WORK TO BE COMPLETED
Select, from the data, each line where "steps" occurs.

DATA EXCERPT
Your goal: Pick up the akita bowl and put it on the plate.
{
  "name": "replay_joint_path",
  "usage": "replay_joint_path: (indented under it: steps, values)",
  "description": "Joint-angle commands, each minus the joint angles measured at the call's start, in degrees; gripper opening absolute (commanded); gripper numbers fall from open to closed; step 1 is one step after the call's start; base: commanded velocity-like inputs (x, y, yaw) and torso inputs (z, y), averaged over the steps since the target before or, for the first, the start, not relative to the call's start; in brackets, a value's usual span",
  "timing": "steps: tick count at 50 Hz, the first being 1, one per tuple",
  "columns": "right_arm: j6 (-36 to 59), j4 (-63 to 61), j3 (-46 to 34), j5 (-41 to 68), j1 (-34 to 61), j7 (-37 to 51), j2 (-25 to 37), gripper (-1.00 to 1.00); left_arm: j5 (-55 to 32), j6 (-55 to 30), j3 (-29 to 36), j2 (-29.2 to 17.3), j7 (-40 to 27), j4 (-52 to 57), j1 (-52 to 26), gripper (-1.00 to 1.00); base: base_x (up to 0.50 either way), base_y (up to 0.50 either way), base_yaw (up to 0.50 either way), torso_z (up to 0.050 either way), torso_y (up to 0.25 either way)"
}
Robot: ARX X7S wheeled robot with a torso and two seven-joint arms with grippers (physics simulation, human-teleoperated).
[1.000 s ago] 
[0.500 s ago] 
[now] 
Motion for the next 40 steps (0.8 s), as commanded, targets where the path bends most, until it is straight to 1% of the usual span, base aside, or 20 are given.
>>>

RESPONSE AREA
  "usage": "replay_joint_path: (indented under it: steps, values)",
  "description": "Joint-angle commands, each minus the joint angles measured at the call's start, in degrees; gripper opening absolute (commanded); gripper numbers fall from open to closed; step 1 is one step after the call's start; base: commanded velocity-like inputs (x, y, yaw) and torso inputs (z, y), averaged over the steps since the target before or, for the first, the start, not relative to the call's start; in brackets, a value's usual span",
  "timing": "steps: tick count at 50 Hz, the first being 1, one per tuple",
Motion for the next 40 steps (0.8 s), as commanded, targets where the path bends most, until it is straight to 1% of the usual span, base aside, or 20 are given.

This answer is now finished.